Sir Colin Campbell joined the army when he was quite a boy, and fought in the Peninsular War. He served under Sir John Moore in the advance to Salamanca, and in the famous retreat to Corunna. Later on he fought in the Sikh War, and then in the Crimean War. He was sent out to India to help to crush the Mutiny, and the most celebrated thing he did was the relief of Lucknow, thus putting an end to that terrible siege. He died in 1863.
Sir James Outram’s grave is close by, and all English boys and girls should look at his monument, where they will see a representation of the great scene at Lucknow, when Sir Colin Campbell relieved the town and met the gallant defenders, Outram and Havelock. Outram died in 1863.
The name of Sir Henry Lawrence ought also to be remembered when we speak of Lucknow, although his body does not rest in the Abbey. He did much to save Lucknow in the time of the siege, and he was killed on the ramparts only a short time before Sir Colin Campbell arrived with his Highlanders.
The grave of his brother, John, Lord Lawrence, reminds us of a great and good man who served his country well in India. Although he was a civilian and not a soldier by profession, he had great military ability, and it was he who really saved the Punjaub at the time of the Mutiny. He succeeded Lord Elgin as Viceroy of India in 1863, and died in 1879. On his tombstone are words which we all might pray to deserve: “He feared man so little because he feared God so much.”

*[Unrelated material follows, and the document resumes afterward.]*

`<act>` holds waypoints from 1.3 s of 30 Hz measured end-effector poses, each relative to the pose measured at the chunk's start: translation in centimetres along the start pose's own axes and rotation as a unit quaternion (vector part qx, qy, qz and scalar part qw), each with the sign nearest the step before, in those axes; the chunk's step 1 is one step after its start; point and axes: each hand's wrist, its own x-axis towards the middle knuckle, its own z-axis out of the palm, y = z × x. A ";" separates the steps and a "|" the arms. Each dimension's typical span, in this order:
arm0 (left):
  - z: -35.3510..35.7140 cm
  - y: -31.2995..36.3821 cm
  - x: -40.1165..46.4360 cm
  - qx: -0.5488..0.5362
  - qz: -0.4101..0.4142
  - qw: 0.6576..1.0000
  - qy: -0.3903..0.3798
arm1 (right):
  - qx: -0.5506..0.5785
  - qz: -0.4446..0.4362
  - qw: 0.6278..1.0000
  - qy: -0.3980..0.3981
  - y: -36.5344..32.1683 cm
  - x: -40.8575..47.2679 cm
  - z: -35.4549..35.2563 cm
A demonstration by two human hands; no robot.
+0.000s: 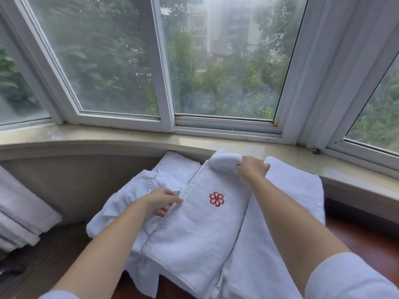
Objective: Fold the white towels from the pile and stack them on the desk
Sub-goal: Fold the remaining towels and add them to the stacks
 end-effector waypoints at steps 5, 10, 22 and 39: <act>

There is a fine bust of Lord Lawrence against the south wall of the Nave, not far from where he is buried.
In the North Transept are windows in memory of seven officers who were killed in the Indian Mutiny. These are Sir Henry Barnard, K.C.B., Lieutenant-Colonel Woodford, Lovick Cooper, a young ensign, Captain Thynne, Ensign Bankes, Captain Moorsom, and Lieutenant-Colonel Adrian Hope.
Four of these officers had also fought in the Crimean War in 1854–56, and had distinguished themselves by their services at that time.
Colonel Adrian Hope had also fought in the Kaffir War, and thus his name brings the remembrance of South Africa into the Abbey, long before the memorial was put up to those who fell in the last Boer War.
There is a window in the North Transept to the memory of officers who were lost in the _Captain_, which foundered off Cape Finisterre on 7th September 1870, five days after that great Battle of Sedan which ended the terrible war between France and Germany.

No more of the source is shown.